100 years ago this month, the U-Boat Deutschland, a German submarine, visited Baltimore on an alleged business venture. It spent a couple of weeks in South Baltimore’s Locust Point during the peak of World War I.
The country was watching when the German Unterseeboot arrived while Germany was at war with England and France. “The U-Deutschland was something of a celebrity during World War I. To German citizens, she was Germany twisting the [British] lion’s tail and making a mockery of the [the British naval] blockade,” wrote historian Dwight R. Messimer in his 2015 book The Baltimore Sabotage Cell.
Baltimore in 1916 had a large German-speaking population that cheered the ship when it arrived and prayed for its safe arrival home when it left. At the time, the U.S. was neutral. It didn’t declare war on Germany until April 1917.
The captain of the U-Boat, Paul Koenig, became a celebrity in Baltimore. When he entered the lobby of the Hotel Belvedere, the house band played The Watch on the Rhein. While dining at a Baltimore Country Club banquet, Koenig was approached by Lois Marshall, the wife of U.S. Vice President Thomas R. Marshall. She demanded a tour of the Deutschland and received it.

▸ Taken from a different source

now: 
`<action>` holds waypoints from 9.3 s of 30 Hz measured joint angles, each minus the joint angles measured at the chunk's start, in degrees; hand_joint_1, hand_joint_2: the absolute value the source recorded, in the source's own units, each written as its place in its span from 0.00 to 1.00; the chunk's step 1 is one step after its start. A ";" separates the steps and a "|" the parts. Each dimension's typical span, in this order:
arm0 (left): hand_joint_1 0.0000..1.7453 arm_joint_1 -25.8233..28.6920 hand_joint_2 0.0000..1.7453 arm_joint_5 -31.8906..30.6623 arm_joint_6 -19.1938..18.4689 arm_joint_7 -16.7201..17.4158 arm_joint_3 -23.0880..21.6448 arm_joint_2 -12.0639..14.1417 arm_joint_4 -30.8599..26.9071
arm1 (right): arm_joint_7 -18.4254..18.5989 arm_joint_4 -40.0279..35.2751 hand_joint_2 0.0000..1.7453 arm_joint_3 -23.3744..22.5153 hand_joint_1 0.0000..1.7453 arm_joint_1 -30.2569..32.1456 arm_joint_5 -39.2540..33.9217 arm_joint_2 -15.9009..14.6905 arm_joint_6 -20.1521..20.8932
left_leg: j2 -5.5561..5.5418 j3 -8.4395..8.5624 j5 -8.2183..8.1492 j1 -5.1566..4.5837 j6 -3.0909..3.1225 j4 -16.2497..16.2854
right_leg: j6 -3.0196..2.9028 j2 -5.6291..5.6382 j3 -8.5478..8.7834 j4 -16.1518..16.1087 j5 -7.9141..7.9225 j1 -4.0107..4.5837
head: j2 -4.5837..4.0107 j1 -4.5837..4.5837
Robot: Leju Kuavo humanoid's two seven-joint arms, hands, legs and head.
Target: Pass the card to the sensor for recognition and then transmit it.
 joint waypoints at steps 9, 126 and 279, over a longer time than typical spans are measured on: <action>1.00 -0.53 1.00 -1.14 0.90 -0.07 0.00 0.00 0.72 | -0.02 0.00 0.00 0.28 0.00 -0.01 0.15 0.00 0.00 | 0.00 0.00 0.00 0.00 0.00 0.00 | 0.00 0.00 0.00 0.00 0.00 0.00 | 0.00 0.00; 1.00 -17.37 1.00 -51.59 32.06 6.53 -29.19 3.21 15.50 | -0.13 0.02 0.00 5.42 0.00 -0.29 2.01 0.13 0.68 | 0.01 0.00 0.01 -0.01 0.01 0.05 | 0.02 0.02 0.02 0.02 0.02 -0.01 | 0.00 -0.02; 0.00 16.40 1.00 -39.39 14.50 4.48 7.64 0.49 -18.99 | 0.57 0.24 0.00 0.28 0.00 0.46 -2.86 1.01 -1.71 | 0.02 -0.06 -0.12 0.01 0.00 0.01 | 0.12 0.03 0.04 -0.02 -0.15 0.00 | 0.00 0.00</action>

Hundreds of miles away a New York harbor with a munitions depot, known as Black Tom Island, exploded. Tons of gunpowder, shells, and bullets intended to be delivered to Britain and France blew up. Later, it was found that there was a connection between the explosion, the Deutschland, and a Baltimore resident.
While Koenig was the public face of the Deutschland’s visit, Paul Hilken, a businessman in Baltimore with German heritage, was the person behind the scenes. Hilken was the chief of the Baltimore division of the North German Lloyd steamship company with an office building downtown. He graduated from City College and lived in Roland Park. He was a pillar of Zion Lutheran church.
After the war, a post-war reparations commission found that Hilken was acting under orders of the German government when he set up the shipping firm to receive the Deutschland and its cargo, which was supposed to be dyes used for fabrics.
Messimer writes in his book that Hilken had been on an earlier trip to Germany when he was recruited by the German secret service, Sektion Politik, to sabotage munitions bound for England, France, and Russia – enemies of Germany. Hilken’s office downtown was the headquarters for the secret operations.
Hilken paid thousands of dollars to operatives from the Deutschland to take care of Black Tom Island. It worked – the explosions killed at least five people and shattered windows in Manhattan across the Hudson. After the explosion, the FBI traced his involvement in the operation, so Hilken left Baltimore. He was called to testify before the reparations committee but faced no legal action. He died in New London, Conn, in 1959.